▶ MATERIAL FOR THIS EXERCISE:

---

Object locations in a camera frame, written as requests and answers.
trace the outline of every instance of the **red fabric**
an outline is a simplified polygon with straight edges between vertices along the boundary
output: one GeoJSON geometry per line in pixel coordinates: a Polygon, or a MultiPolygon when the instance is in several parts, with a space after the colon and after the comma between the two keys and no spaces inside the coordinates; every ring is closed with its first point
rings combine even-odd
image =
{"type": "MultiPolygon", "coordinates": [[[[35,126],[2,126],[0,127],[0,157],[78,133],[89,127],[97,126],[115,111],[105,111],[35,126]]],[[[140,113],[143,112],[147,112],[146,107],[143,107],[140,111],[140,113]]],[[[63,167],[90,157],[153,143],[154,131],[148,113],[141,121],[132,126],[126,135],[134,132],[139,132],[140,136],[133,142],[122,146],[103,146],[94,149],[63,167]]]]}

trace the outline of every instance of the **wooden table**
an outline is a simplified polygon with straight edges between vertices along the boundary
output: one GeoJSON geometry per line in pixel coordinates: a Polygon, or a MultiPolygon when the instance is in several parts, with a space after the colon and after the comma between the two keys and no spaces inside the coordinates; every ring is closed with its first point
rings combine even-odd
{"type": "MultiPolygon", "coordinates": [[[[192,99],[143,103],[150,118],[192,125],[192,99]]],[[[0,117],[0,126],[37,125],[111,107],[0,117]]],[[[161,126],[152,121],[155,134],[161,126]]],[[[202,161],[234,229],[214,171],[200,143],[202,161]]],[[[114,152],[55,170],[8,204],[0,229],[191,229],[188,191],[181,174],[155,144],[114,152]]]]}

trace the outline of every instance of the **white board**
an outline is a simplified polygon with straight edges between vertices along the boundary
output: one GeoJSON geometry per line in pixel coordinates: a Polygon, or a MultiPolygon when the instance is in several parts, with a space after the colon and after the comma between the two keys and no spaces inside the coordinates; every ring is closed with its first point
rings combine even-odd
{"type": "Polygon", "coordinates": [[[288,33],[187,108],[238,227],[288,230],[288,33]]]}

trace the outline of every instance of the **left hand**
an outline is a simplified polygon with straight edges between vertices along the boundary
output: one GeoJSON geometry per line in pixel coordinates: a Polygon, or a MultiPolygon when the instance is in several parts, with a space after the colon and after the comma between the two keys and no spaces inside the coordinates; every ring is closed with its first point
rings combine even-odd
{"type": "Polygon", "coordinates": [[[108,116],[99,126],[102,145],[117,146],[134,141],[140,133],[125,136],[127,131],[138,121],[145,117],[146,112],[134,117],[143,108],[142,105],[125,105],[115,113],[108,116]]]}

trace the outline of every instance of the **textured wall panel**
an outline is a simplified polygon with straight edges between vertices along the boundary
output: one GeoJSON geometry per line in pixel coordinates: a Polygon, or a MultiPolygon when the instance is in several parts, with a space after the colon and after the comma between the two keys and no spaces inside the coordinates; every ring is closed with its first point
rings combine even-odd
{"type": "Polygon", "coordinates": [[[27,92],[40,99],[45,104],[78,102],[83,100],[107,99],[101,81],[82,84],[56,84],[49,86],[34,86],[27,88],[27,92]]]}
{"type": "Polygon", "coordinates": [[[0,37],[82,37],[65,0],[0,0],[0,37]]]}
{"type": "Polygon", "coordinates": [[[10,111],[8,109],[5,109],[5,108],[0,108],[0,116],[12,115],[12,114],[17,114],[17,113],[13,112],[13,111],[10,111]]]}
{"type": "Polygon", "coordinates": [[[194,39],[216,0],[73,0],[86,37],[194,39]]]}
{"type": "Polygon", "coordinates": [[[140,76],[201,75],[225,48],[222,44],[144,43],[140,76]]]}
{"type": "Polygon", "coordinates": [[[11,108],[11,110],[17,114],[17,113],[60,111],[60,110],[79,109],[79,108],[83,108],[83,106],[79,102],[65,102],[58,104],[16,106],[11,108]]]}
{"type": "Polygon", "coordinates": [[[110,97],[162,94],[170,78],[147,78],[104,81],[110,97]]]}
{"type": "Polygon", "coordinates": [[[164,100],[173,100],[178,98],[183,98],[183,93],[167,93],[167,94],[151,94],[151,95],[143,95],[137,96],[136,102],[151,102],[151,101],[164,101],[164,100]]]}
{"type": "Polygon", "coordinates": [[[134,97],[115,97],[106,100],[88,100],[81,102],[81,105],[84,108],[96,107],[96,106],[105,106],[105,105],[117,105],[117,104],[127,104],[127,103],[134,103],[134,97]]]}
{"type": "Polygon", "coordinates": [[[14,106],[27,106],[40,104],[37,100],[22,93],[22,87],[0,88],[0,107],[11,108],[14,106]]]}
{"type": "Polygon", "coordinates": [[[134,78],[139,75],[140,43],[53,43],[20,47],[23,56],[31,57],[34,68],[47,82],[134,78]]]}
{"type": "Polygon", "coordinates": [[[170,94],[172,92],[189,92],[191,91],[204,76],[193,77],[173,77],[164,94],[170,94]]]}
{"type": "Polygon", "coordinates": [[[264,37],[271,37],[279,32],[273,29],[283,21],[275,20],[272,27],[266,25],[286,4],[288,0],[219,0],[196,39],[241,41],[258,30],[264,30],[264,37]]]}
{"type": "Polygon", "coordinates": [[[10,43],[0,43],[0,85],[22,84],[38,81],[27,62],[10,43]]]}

---

▶ WHAT TO WORK ON:
Write out each entry again, word for word.

▶ WRITTEN REPLY:
Object locations in a camera frame, written as requests and answers.
trace the outline of every instance of the **red fabric**
an outline is a simplified polygon with straight edges between vertices along the boundary
output: one GeoJSON geometry per line in pixel coordinates: a Polygon, or a MultiPolygon when the instance is in several parts, with a space after the colon and after the comma between the two keys and no spaces inside the coordinates; every ring is closed with its first point
rings combine even-odd
image =
{"type": "MultiPolygon", "coordinates": [[[[35,126],[2,126],[0,127],[0,157],[78,133],[89,127],[97,126],[115,111],[105,111],[35,126]]],[[[140,113],[143,112],[147,112],[146,107],[143,107],[140,111],[140,113]]],[[[63,167],[90,157],[153,143],[154,131],[148,113],[141,121],[132,126],[126,135],[134,132],[139,132],[140,136],[133,142],[122,146],[103,146],[94,149],[63,167]]]]}

trace the outline of every instance of the **wooden table**
an outline is a simplified polygon with straight edges between vertices along the boundary
output: one GeoJSON geometry per line in pixel coordinates: a Polygon, or a MultiPolygon when the instance is in several parts, with a space after the colon and after the comma between the two keys and no spaces inside the coordinates; every ring is closed with its first point
rings combine even-odd
{"type": "MultiPolygon", "coordinates": [[[[192,99],[143,103],[150,118],[192,125],[192,99]]],[[[0,117],[0,126],[37,125],[111,107],[0,117]]],[[[161,126],[152,121],[155,134],[161,126]]],[[[202,161],[234,229],[214,171],[200,143],[202,161]]],[[[114,152],[55,170],[8,204],[0,229],[191,229],[188,191],[181,174],[155,144],[114,152]]]]}

trace the outline of every instance of the **white board**
an outline is a simplified polygon with straight edges between vertices along the boundary
output: one GeoJSON geometry per line in pixel coordinates: a Polygon, or a MultiPolygon when the instance is in several parts, with a space after the colon and after the comma between the two keys and no spaces inside the coordinates; every ring is closed with its first point
rings combine even-odd
{"type": "Polygon", "coordinates": [[[288,33],[187,108],[238,227],[288,230],[288,33]]]}

trace the outline of every instance of the **left hand**
an outline is a simplified polygon with straight edges between vertices along the boundary
output: one GeoJSON geometry per line in pixel coordinates: a Polygon, or a MultiPolygon when the instance is in several parts, with a space after the colon and after the comma between the two keys and no spaces inside the coordinates; every ring is closed with its first point
rings combine even-odd
{"type": "Polygon", "coordinates": [[[108,116],[99,126],[102,145],[117,146],[134,141],[140,133],[125,136],[127,131],[138,121],[145,117],[146,112],[134,117],[143,108],[142,105],[125,105],[115,113],[108,116]]]}

trace the outline of every instance of the **textured wall panel**
an outline is a simplified polygon with straight edges between vertices along the boundary
output: one GeoJSON geometry per line in pixel coordinates: a Polygon, or a MultiPolygon when the instance is in several parts, with a space after the colon and after the comma between the two keys and no spaces inside the coordinates; every ring is closed with its first point
rings combine even-odd
{"type": "Polygon", "coordinates": [[[27,92],[40,99],[45,104],[78,102],[83,100],[107,99],[101,81],[82,84],[56,84],[49,86],[34,86],[27,88],[27,92]]]}
{"type": "Polygon", "coordinates": [[[0,37],[82,37],[65,0],[0,0],[0,37]]]}
{"type": "Polygon", "coordinates": [[[10,111],[8,109],[5,109],[5,108],[0,108],[0,116],[12,115],[12,114],[17,114],[17,113],[13,112],[13,111],[10,111]]]}
{"type": "Polygon", "coordinates": [[[194,39],[216,0],[73,0],[86,37],[194,39]]]}
{"type": "Polygon", "coordinates": [[[140,76],[201,75],[225,48],[222,44],[144,43],[140,76]]]}
{"type": "Polygon", "coordinates": [[[11,108],[11,110],[17,114],[17,113],[60,111],[60,110],[79,109],[79,108],[83,108],[83,106],[79,102],[65,102],[58,104],[16,106],[11,108]]]}
{"type": "Polygon", "coordinates": [[[110,97],[162,94],[170,78],[147,78],[104,81],[110,97]]]}
{"type": "Polygon", "coordinates": [[[164,100],[173,100],[178,98],[183,98],[183,93],[167,93],[167,94],[151,94],[151,95],[143,95],[137,96],[136,102],[151,102],[151,101],[164,101],[164,100]]]}
{"type": "Polygon", "coordinates": [[[134,97],[115,97],[106,100],[88,100],[81,102],[81,105],[84,108],[96,107],[96,106],[105,106],[105,105],[117,105],[117,104],[127,104],[127,103],[134,103],[134,97]]]}
{"type": "Polygon", "coordinates": [[[14,106],[27,106],[40,104],[37,100],[22,93],[22,87],[0,88],[0,107],[11,108],[14,106]]]}
{"type": "Polygon", "coordinates": [[[134,78],[139,75],[140,43],[53,43],[20,47],[23,56],[31,57],[34,68],[47,82],[134,78]]]}
{"type": "Polygon", "coordinates": [[[170,94],[172,92],[189,92],[191,91],[204,76],[193,77],[173,77],[164,94],[170,94]]]}
{"type": "Polygon", "coordinates": [[[264,37],[271,37],[279,32],[273,29],[283,21],[275,20],[272,27],[266,25],[286,4],[288,0],[219,0],[196,39],[241,41],[258,30],[264,30],[264,37]]]}
{"type": "Polygon", "coordinates": [[[10,43],[0,43],[0,85],[22,84],[38,81],[27,62],[10,43]]]}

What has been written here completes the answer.